_DIRECTIONS_. Reproduce, exactly and only, the lines of the data that follows from the one containing "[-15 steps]" down to the one containing "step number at", without pictures.

_COLLECTED MATERIAL_.
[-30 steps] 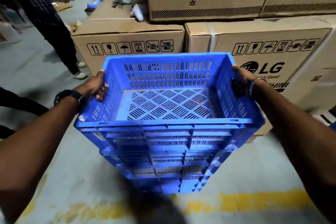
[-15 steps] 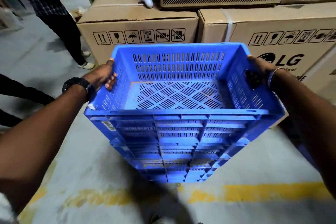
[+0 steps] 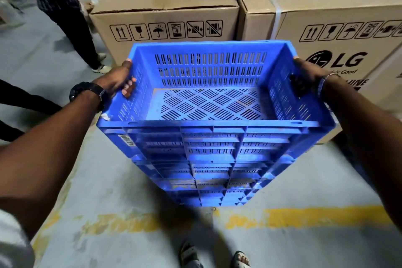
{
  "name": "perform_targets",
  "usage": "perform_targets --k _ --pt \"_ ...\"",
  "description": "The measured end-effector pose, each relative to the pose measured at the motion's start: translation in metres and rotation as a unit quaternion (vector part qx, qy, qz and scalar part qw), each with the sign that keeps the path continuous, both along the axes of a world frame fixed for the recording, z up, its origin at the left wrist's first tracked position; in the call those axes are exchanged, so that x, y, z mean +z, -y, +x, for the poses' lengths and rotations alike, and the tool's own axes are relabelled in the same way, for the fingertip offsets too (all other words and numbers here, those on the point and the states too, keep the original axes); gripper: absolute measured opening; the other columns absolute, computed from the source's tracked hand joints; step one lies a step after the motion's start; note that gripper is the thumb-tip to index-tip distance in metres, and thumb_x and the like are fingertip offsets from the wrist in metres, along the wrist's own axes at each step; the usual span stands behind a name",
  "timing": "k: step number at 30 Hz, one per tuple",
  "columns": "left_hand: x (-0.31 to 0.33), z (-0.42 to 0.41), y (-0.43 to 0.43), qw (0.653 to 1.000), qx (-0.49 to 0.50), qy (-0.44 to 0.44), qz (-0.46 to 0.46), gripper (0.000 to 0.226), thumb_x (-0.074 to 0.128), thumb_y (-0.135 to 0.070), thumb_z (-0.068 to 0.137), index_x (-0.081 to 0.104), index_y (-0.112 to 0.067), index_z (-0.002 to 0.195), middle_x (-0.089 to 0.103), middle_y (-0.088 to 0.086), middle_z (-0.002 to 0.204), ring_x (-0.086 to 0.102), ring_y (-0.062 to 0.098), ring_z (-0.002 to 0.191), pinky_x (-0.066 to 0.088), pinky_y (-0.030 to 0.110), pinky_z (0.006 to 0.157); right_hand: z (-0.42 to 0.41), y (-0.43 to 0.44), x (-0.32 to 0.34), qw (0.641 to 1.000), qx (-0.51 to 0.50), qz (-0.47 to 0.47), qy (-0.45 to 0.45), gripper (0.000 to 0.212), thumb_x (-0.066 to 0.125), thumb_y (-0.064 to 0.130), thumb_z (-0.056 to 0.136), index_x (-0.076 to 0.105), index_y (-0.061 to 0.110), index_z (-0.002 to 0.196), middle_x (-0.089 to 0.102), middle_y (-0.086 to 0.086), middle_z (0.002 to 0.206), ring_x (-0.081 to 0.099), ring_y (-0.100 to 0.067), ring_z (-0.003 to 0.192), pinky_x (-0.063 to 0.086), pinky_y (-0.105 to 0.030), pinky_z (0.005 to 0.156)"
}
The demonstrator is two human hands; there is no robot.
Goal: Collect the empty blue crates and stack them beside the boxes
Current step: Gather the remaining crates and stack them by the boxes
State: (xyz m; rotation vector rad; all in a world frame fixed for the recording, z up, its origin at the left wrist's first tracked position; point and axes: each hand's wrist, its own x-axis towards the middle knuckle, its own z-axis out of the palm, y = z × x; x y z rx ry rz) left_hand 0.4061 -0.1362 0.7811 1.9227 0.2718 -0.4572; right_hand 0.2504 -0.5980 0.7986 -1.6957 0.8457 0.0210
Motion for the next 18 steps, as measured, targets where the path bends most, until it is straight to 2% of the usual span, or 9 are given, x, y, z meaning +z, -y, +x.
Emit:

_RESULT OF THE EXERCISE_.
[-15 steps] 
[+0 steps] 
{
  "name": "perform_targets",
  "usage": "perform_targets --k _ --pt \"_ ...\"",
  "description": "The measured end-effector pose, each relative to the pose measured at the motion's start: translation in metres and rotation as a unit quaternion (vector part qx, qy, qz and scalar part qw), each with the sign that keeps the path continuous, both along the axes of a world frame fixed for the recording, z up, its origin at the left wrist's first tracked position; in the call those axes are exchanged, so that x, y, z mean +z, -y, +x, for the poses' lengths and rotations alike, and the tool's own axes are relabelled in the same way, for the fingertip offsets too (all other words and numbers here, those on the point and the states too, keep the original axes); gripper: absolute measured opening; the other columns absolute, computed from the source's tracked hand joints; step one lies a step after the motion's start; note that gripper is the thumb-tip to index-tip distance in metres, and thumb_x and the like are fingertip offsets from the wrist in metres, along the wrist's own axes at each step; the usual span stands behind a name",
  "timing": "k: step number at 30 Hz, one per tuple",

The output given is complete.